### ABOUT THIS EXERCISE
Restate verbatim the span of lines below between the line with "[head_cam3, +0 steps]" and the line with "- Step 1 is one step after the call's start", including those two lines, and only that span.

======

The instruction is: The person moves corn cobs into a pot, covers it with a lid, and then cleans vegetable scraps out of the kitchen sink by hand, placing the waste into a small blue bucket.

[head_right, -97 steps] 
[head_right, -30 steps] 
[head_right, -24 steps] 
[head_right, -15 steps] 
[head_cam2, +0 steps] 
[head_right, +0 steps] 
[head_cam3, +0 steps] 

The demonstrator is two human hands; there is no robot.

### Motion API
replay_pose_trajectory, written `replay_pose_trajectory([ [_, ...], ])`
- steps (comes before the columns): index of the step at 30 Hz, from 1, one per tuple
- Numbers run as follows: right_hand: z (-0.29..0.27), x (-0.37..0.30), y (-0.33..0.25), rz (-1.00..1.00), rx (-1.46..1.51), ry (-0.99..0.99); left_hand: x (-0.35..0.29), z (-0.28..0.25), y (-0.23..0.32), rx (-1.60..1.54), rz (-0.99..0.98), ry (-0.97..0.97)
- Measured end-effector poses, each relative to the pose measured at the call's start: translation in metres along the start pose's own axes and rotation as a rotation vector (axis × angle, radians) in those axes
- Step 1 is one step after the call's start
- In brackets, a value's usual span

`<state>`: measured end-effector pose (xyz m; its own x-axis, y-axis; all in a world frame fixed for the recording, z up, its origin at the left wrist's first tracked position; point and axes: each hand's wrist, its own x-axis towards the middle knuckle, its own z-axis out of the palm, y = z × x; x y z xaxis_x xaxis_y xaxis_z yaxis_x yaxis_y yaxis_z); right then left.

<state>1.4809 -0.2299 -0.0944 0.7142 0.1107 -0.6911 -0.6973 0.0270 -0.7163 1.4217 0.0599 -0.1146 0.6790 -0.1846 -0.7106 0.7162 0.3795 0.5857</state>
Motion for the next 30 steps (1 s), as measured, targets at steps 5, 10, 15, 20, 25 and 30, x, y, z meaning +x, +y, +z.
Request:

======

### SOLUTION
[head_cam3, +0 steps] 

The demonstrator is two human hands; there is no robot.

### Motion API
replay_pose_trajectory, written `replay_pose_trajectory([ [_, ...], ])`
- steps (comes before the columns): index of the step at 30 Hz, from 1, one per tuple
- Numbers run as follows: right_hand: z (-0.29..0.27), x (-0.37..0.30), y (-0.33..0.25), rz (-1.00..1.00), rx (-1.46..1.51), ry (-0.99..0.99); left_hand: x (-0.35..0.29), z (-0.28..0.25), y (-0.23..0.32), rx (-1.60..1.54), rz (-0.99..0.98), ry (-0.97..0.97)
- Measured end-effector poses, each relative to the pose measured at the call's start: translation in metres along the start pose's own axes and rotation as a rotation vector (axis × angle, radians) in those axes
- Step 1 is one step after the call's start

This exercise is now finished.